Abstract

The sheep erythrocyte T-dependent antibody response (TDAR) evaluates the ability of animals sensitized in vivo to produce primary IgM antibodies to sheep erythrocytes (sRBC). The assay enumerates the number of antigen-specific IgM antibody-producing cells in the spleen. When exposure to the test material takes place in vivo, as does sensitization, the actual quantification of the number of antibody-producing cells occurs ex vivo. Following the animal being euthanized, a single-cell suspension of spleen cells is prepared. These spleen cells containing the IgM-secreting plasma cells are incubated in a semisolid matrix of agar, sheep erythrocytes, and guinea pig serum as a single-cell layer between a Petri dish and glass cover slip.

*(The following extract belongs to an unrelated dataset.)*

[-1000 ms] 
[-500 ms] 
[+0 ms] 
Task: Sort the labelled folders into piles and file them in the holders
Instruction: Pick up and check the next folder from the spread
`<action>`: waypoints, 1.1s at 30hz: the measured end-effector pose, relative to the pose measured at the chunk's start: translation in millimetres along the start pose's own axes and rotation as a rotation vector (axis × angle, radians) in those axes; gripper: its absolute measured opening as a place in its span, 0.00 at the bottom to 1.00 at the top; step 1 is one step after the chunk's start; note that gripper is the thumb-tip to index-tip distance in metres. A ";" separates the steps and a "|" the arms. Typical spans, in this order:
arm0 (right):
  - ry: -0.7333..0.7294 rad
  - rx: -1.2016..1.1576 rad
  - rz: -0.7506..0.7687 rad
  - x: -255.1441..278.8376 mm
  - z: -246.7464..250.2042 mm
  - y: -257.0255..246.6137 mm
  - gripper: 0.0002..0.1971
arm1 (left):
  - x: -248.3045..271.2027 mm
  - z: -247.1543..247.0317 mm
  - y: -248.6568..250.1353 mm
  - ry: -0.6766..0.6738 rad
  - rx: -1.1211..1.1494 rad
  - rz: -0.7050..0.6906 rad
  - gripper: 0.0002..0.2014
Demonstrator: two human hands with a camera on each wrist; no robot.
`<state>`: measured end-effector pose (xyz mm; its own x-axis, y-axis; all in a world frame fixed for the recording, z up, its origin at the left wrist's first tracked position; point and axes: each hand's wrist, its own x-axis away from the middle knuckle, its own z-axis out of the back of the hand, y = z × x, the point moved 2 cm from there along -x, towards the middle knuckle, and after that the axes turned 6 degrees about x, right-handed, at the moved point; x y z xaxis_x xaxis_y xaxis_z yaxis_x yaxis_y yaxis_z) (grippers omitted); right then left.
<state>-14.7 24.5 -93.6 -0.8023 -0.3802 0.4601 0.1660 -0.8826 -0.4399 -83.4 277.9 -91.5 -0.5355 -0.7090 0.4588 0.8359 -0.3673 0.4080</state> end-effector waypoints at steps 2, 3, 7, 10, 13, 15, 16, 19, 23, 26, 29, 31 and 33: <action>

After a 3-h incubation period, lysis of sRBCs around each of the IgM-secreting antigen-specific plasma cells results in the formation of a clear plaque, which can easily be counted. The TDAR has been found to be the most sensitive functional assay for evaluating effects on the immune system, particularly the humoral immune component in young adult rodents. Data suggest, however, that it may not be possible to measure the TDAR in preweaning rodent pups due to the immature status of their immune cells. Nevertheless, the TDAR to sheep erythrocytes still remains the gold standard for evaluating the potential adverse effects of xenobiotics on the immune system.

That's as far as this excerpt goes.